I guess I'm wondering why they would want the two systems to be the same. MMO engine design and Action-oriented RPG design are very different. I can understand that they share a lot of commonalities, and it seems that based on interviews they started with XIV for at least the preproduction stuff.
I certainly wouldn't want to use the gameplay processing from my MMO for my action RPG or vice versa. Rendering pipeline, sure. Asset sharing, sure -- your comment about the eat animation. But there are so many things where those systems wouldn't well align as I alluded to. How you would implement glam systems in XIV and XVI would vary greatly. In XVI you could cache the specific choices the character had made and load them quickly. In XIV you can cache your own, but you can't cache everyone else's. You don't know who's going to pop onto your screen until they do. And when they do, they can also quick change. Which means you need to have all the assets for all their potential equipment swaps as well. It's just a different set of needs. FFXIV assets are probably a lot more memory intensive than a lot of MMOs, especially for when it came out. XVI doesn't need to be able to randomly fetch assets because another networked player popped into view.
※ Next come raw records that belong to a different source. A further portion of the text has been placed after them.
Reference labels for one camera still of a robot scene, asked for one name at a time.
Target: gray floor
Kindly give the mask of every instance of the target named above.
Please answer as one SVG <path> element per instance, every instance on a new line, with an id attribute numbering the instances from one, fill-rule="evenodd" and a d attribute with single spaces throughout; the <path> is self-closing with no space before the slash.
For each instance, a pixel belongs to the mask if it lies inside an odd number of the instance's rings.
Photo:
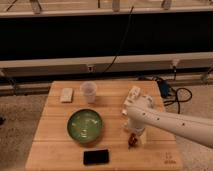
<path id="1" fill-rule="evenodd" d="M 193 99 L 181 105 L 184 115 L 213 118 L 213 86 L 187 87 Z M 24 171 L 24 165 L 47 95 L 0 97 L 0 170 Z M 173 105 L 168 111 L 176 111 Z M 184 171 L 212 171 L 213 150 L 177 137 Z"/>

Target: plastic cup
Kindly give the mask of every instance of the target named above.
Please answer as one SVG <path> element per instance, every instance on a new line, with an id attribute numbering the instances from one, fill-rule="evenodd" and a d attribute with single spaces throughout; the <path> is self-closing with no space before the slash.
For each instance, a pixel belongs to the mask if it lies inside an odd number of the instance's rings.
<path id="1" fill-rule="evenodd" d="M 94 103 L 97 91 L 97 85 L 92 81 L 86 81 L 81 84 L 80 90 L 87 103 Z"/>

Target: wooden tabletop
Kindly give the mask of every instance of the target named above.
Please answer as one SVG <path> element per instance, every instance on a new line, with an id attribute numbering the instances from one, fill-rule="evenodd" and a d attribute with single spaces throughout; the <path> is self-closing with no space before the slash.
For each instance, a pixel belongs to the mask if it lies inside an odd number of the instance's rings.
<path id="1" fill-rule="evenodd" d="M 124 131 L 127 120 L 121 114 L 124 100 L 133 85 L 151 95 L 157 110 L 164 110 L 158 86 L 154 81 L 95 81 L 97 99 L 87 104 L 79 86 L 81 81 L 54 82 L 51 86 L 36 135 L 30 150 L 26 171 L 83 170 L 181 170 L 182 162 L 172 134 L 147 126 L 147 144 L 128 149 L 129 133 Z M 73 88 L 72 103 L 60 103 L 63 88 Z M 104 122 L 100 139 L 89 147 L 74 142 L 67 133 L 67 121 L 73 112 L 89 108 L 97 111 Z M 109 149 L 110 163 L 83 165 L 83 152 Z"/>

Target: smartphone
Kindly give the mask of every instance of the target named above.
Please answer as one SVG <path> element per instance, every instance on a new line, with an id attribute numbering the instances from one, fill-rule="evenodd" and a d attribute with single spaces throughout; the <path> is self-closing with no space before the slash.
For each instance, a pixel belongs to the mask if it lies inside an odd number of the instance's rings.
<path id="1" fill-rule="evenodd" d="M 109 163 L 109 150 L 84 151 L 84 165 Z"/>

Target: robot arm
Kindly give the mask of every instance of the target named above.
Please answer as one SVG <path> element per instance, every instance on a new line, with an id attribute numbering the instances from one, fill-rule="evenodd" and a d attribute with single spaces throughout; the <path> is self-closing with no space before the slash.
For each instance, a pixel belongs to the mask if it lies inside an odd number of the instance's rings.
<path id="1" fill-rule="evenodd" d="M 132 88 L 124 104 L 129 118 L 125 126 L 136 135 L 140 136 L 144 125 L 149 124 L 213 148 L 213 119 L 157 111 L 152 98 L 140 96 L 138 87 Z"/>
<path id="2" fill-rule="evenodd" d="M 131 127 L 138 130 L 142 129 L 144 124 L 149 124 L 213 148 L 213 120 L 211 119 L 159 112 L 134 104 L 127 107 L 127 116 Z"/>
Responsiveness is another big change. The gameplay loop in XIV has to account for a lot of network latency and has netcode. XVI doesn't. XVI processes locally on a fast CPU and GPU meaning you can tune the engine for low-latency responses. Why would they do that for XIV? Why tune it for low latency when the floor for XIV in terms of latency is orders of magnitude higher than for a locally processed PS4?
I'm not saying XIV is bad, though it is older and still needs to support bad hardware. But the devs have repeated said that they can't do certain things because of technical debt / spaghetti code from 1.0. I choose to believe them, and I do not judge them for it. I just have an understanding that there are likely some things that are difficult to pull off with their current codebase and execution engine -- half which lives on our machine and half on their servers.
They've likely done their best trying to build on top of sometimes shaky foundations all the while living under extremely tight deadlines. I do not envy them.